**Dataset content:**

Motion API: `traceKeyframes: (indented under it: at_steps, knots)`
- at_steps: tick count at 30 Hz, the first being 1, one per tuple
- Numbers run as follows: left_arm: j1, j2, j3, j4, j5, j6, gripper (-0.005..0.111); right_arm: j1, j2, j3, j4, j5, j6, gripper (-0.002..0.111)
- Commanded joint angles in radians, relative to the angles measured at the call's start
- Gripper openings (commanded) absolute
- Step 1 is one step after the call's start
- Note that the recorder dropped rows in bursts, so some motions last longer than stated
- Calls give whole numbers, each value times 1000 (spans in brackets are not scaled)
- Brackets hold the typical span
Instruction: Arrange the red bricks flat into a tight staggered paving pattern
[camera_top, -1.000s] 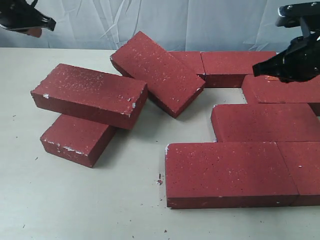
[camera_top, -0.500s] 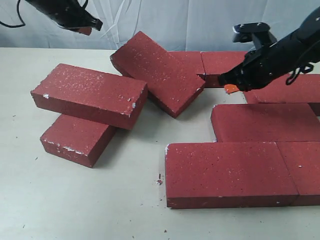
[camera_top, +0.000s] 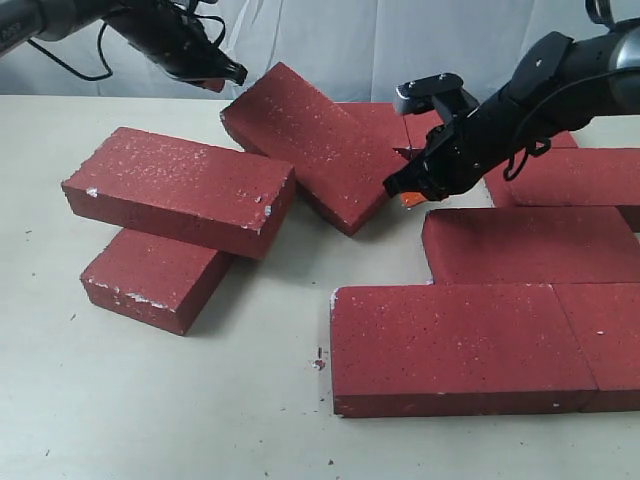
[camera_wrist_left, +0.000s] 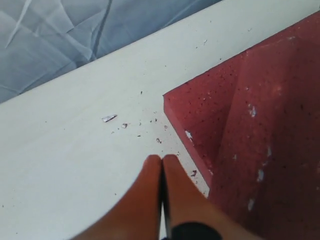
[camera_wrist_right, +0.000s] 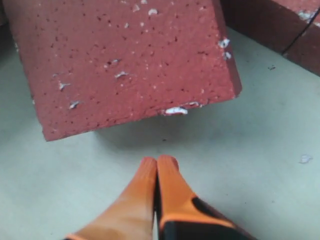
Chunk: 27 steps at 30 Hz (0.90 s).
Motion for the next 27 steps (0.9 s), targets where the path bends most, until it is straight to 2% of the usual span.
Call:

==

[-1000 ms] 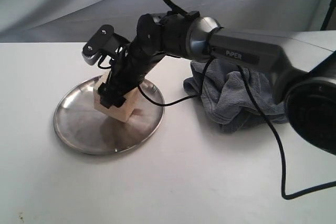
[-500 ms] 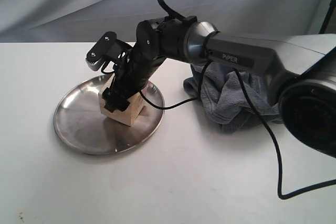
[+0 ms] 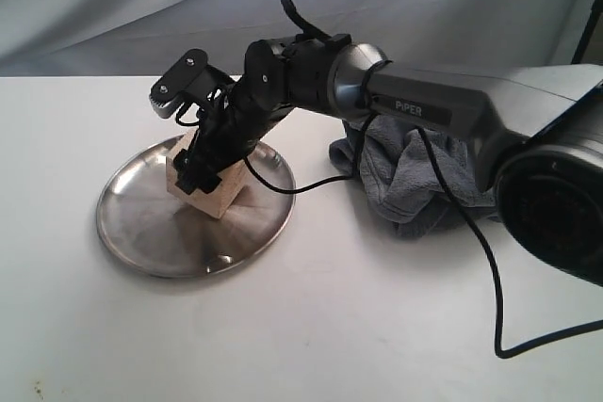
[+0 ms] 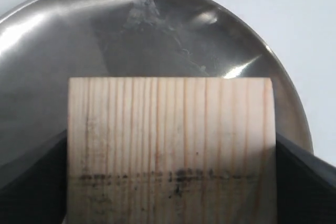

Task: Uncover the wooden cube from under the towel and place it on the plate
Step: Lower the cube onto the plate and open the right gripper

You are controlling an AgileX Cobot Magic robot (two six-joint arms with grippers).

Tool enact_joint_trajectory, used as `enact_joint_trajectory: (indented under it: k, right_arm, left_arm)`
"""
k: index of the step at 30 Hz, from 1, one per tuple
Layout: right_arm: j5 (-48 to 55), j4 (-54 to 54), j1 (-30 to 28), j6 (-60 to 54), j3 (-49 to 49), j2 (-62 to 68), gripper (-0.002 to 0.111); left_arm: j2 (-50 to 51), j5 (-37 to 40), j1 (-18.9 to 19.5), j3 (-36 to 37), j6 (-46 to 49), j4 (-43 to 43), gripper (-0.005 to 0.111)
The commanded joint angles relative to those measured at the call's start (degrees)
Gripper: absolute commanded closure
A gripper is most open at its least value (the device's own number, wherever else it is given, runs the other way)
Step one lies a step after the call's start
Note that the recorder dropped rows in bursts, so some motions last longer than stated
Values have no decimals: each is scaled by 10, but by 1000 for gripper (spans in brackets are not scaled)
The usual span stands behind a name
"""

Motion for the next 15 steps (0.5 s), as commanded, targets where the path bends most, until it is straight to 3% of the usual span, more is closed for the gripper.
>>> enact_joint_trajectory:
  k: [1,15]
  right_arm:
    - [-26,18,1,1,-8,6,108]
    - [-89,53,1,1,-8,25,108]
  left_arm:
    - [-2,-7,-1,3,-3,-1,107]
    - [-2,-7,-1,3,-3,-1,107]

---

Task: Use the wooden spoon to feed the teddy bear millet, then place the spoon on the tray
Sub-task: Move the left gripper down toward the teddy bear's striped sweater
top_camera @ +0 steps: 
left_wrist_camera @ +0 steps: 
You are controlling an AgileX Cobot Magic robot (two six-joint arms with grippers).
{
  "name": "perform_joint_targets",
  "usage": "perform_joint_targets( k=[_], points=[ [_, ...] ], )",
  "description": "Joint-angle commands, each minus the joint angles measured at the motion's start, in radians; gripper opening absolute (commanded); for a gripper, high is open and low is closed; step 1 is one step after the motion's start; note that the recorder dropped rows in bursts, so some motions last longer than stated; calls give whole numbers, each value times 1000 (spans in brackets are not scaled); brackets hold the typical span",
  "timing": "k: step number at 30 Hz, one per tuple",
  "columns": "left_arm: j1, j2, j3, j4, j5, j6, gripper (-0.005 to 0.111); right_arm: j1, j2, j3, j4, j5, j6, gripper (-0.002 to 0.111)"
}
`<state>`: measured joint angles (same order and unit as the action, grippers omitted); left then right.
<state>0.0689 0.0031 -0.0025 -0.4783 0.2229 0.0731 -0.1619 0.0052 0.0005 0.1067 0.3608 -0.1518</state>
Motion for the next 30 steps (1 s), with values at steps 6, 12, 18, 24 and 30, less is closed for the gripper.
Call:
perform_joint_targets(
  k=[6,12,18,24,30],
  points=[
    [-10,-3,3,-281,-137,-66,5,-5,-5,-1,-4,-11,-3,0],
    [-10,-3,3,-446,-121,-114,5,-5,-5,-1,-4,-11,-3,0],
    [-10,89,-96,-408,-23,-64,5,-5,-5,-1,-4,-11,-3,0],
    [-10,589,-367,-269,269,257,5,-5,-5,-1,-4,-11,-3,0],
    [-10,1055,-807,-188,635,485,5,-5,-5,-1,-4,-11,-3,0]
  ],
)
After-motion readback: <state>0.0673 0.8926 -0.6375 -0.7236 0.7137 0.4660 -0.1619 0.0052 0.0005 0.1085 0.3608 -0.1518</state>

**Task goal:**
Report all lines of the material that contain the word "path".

**Solution to the problem:**
Motion for the next 27 steps (0.9 s), targets where the path bends most, until it is straight to 2% of the usual span.
Motion for the next 15 steps (0.5 s), as commanded, targets where the path bends most, until it is straight to 3% of the usual span, more is closed for the gripper.

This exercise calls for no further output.